Teacher Li worked as a night security guard for a shop in Xidan in his later years. In the winter of 1998, because the coal furnace in the shop was leaking, he was poisoned by the gas. At one point he was completely paralyzed and was unable to speak, and he was diagnosed with cerebral atrophy. He was sent back to the old house at [Mentougou] (門頭溝) to await death. However, after fourth months he was able to leave the bed and walk, and his speech and mind became clear again, though his constitution was obviously weakened. It was still a miracle for a 72 year-old man to have such recovery ability. Teacher Li said he had to thank his [masters] (師父) Shang Yun Xiang and Tang Wei Lu for giving him such a strong physical foundation when he was young.
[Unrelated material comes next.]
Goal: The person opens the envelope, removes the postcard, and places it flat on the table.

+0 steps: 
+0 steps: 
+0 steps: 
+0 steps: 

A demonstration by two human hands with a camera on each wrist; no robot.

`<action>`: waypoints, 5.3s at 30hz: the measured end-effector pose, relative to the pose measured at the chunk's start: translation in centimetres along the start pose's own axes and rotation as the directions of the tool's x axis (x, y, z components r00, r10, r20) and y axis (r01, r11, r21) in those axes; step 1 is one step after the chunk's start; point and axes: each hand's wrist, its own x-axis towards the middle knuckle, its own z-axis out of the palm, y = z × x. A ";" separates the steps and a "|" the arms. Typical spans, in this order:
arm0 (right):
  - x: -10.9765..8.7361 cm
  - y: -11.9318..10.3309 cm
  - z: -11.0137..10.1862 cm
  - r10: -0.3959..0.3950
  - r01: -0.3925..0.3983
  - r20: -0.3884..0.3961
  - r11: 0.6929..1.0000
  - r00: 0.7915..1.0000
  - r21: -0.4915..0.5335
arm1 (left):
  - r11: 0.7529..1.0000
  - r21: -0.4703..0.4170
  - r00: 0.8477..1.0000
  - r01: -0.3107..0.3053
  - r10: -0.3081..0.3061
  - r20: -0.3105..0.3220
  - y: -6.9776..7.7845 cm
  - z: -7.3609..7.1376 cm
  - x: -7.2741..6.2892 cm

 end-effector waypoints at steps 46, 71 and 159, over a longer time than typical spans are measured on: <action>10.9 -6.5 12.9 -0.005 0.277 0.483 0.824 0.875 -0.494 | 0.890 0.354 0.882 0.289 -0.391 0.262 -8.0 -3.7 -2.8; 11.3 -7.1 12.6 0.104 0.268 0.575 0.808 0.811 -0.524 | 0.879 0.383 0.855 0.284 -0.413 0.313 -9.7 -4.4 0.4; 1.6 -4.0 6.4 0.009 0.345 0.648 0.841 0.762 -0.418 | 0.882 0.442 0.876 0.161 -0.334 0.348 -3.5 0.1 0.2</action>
I went to see teacher Li as soon as he was able to leave his bed. He told me that though Shang Yun Xiang never showed his [sword skills] (劍法) outside, he was actually well-versed in it. Sometimes he used the sword to teach bare-hand movements, because if you get stuck (mentally) in your bare-hand training, you cannot continue beyond a certain point. Shang Yun Xiang would then let the student find understanding through the [sword methods] (劍法). To illustrate this point, teacher Li stood by supporting himself against the table and had me attempt to stab him with a chopstick. No matter what direction I used to thrust at him, he was always able to tap my wrist with the chopstick in his hand. As it went on I forgot he was a patient and thrust faster and faster, but regardless of my speed he was still able to strike my wrist while moving at slow speeds. I asked him how he was able to defeat fast movements with slow movements and he explained it was achieved by following the Xingyi principle to [take the center gate/road] (走中門、佔中路).
I only learned martial art from teacher Li for a year and had not even finished learning the twelve forms. Later, as he predicted, my passion for martial art dwindled and I used job training as an excuse and neglected it. I am trying my best to introduce Shang Yun Xiang’s teaching methods, though it is only bits and pieces of Shang style Xingyi. Teacher Li is 85 today and may pass away at any time. I wish he would take on a real martial art student and retain a piece of the martial heritage that is Shang style Xingyi.